In these examples, that which is in view is the source of the material from which something is formed, and of which it consists. Adam did not originally exist in the earth, and nor was he himself removed from it. Similarly, Eve did not originally exist in Adam, and nor was she herself removed from him. Rather, just as Eve was formed from material which was taken from Adam, so Adam was formed from material which was taken from the earth (i.e., soil). In the same way, Christ’s glorified, resurrected body consists of material that is heavenly in its source and nature, and which is, consequently, suited for life in the heavens.
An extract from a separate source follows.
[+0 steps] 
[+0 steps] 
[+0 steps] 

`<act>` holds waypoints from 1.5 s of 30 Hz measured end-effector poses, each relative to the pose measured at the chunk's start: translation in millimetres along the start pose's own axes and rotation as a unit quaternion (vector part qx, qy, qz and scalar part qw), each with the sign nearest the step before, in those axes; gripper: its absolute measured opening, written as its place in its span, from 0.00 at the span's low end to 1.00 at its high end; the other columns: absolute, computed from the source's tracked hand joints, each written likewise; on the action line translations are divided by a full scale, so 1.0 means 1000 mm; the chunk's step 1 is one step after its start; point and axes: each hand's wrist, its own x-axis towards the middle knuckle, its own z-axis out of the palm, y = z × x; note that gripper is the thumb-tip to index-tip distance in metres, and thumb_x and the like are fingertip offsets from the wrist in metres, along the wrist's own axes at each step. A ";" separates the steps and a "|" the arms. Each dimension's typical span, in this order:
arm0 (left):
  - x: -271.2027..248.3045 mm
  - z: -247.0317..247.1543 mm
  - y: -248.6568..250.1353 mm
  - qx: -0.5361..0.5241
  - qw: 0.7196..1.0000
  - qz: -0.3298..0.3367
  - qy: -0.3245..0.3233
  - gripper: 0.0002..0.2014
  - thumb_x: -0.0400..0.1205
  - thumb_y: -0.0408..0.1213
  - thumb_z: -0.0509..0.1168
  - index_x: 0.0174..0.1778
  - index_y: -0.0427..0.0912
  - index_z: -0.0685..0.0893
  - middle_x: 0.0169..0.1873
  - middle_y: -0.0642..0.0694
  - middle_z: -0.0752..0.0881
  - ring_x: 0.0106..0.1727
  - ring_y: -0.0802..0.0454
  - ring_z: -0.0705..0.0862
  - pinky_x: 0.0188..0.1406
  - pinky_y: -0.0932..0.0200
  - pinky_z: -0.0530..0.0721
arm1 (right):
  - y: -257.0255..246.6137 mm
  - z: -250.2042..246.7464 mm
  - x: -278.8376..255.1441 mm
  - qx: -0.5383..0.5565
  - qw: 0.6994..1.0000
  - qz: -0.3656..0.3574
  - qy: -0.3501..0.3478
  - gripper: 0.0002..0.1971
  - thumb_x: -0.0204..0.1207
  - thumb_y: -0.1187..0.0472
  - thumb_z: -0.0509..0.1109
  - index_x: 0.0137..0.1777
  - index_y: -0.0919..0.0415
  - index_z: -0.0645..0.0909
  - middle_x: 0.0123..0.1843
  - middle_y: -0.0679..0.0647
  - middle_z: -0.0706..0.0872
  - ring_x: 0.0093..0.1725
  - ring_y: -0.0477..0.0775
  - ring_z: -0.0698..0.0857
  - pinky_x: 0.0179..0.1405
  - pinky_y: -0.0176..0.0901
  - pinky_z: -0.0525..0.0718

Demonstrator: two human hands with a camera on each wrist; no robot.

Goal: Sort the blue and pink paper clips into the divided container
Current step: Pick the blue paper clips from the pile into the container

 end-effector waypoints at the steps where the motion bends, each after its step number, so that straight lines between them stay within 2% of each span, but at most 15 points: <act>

It is for this reason that Paul referred to Christ as “the Lord out of (ek) heaven” (1 Cor. 15:47) even though Christ was, at the time of Paul’s writing (and continues to be to this day), in heaven.

Thus, to say that our future resurrected body is “out of heaven” simply means that heaven will be the source of the material of which it will consist (making us fit for eonian life “in the heavens”). The “soilish” material of which our body presently consists will, at the moment of our vivification, be replaced with material that is heavenly in source and nature. It is in this way that the “body of our humiliation” will be “transfigured” (Phil. 3:21) and “delivered” (Rom 8:23) when we’re vivified in Christ.